IList<Order> orders = new List<Order>(); orders.Add(new Order());

Take a look at the C# definition for the generic IList interface:

public interface IList<T> : ICollection<T>, IEnumerable<T>, IEnumerable

I should take a quick second to point out that there is no special significance to the use of the letter "T." The compiler doesn't enforce any particular naming convention for generic type parameters. The designers of the framework could just have easily defined the interface as follows:



IList<SomeItem> : ICollection<SomeItem>, IEnumerable<SomeItem>, IEnumerable

What's important to remember is that the T or SomeItem is a placeholder for a type. Notice all the T parameters in the interface definition. This is the magic that allows the generic IList<T> interface to work with any type. When you want to construct an implementation of a generic IList<T> (the most common implementation being List<T>), you have to provide it with a type to use in place of the generic type parameter T. The previous code segment constructed a List of <Order> that constrained all the methods so they accept only Order types. The creators of the generic List<T> class didn't actually care what type T was, leaving it up to the class consumer to decide what type the List should actually work with.

This is the same concept that you will have to apply to the formation of a generic Range class.

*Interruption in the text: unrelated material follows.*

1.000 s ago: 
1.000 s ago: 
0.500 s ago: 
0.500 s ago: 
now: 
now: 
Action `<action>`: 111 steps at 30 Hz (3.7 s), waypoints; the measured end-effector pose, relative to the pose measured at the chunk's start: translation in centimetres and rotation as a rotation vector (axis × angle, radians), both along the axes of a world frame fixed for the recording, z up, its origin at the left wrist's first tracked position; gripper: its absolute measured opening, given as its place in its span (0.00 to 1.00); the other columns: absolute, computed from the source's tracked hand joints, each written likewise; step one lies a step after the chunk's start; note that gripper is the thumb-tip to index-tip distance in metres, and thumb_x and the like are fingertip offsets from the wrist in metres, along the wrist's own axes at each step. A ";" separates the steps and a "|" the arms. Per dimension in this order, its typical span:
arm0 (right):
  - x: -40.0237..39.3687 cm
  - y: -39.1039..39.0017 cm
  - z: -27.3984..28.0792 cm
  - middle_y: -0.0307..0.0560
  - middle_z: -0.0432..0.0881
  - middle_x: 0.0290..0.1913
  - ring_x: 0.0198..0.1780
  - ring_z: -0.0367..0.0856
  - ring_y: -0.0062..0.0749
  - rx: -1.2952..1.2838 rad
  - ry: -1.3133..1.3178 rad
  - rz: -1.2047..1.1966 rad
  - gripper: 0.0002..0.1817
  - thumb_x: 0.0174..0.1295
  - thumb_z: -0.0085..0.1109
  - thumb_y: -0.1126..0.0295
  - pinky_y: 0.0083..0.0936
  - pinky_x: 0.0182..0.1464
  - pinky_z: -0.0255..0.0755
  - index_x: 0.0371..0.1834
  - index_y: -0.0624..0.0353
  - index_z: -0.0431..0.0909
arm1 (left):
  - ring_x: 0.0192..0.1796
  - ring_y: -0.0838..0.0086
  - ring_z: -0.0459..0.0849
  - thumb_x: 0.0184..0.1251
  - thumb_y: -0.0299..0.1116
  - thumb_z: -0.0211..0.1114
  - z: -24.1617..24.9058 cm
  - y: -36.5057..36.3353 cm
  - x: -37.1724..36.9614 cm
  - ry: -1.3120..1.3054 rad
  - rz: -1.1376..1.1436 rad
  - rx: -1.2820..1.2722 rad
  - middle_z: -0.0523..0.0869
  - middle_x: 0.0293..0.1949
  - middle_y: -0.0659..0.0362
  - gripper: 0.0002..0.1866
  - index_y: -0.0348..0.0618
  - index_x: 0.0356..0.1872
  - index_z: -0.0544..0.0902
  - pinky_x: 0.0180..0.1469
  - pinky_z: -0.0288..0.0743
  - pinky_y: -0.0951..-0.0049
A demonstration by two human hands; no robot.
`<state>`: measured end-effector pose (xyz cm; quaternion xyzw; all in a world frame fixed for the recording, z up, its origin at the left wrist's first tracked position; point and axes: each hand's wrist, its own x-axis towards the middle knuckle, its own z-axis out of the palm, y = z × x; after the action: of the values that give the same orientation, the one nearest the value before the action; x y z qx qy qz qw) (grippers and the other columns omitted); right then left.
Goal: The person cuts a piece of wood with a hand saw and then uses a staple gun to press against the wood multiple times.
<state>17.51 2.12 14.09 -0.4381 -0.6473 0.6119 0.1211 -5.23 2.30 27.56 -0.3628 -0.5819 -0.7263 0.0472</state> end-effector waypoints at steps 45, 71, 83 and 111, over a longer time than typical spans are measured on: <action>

The Range should be flexible enough to work with any type. Start by writing a test to see if you can create a Range of integers:

[Test] public void ShouldCreateARangeOfIntegers() { IRange<int> rangeOfIntegers = new Range<int>(20, 30); Assert.AreEqual(20,range.Start); Assert.AreEqual(30,range.End); }

When you write code from a TDD perspective, try to write from the point of view of a client programmer utilizing your library. Ask yourself "What is the ideal way for a client to consume and work with this object?" You then express your expectations in code as a test; get the test compiling, get the test passing, and then cleanup any mess you may have created in the process. If you are following along and coding with me, then your code will currently be in a non-compilable state. First, get the test to compile by adding the required classes and interfaces shown below:

public interface IRange<T> { T Start{get;} T End{get;} } public class Range<T> : IRange<T> { public Range(T start, T end) { throw new NotImplementedException(); } public T Start { get { throw new NotImplementedException(); } } public T End { get { throw new NotImplementedException(); } } }

Note that you've implicitly made some pretty big design decisions by writing this one test.

  • The Range class will implement an IRange interface.
  • The Range class will have one constructor that takes the start and end values of the range.
  • The Range class will expose its start and end values as properties.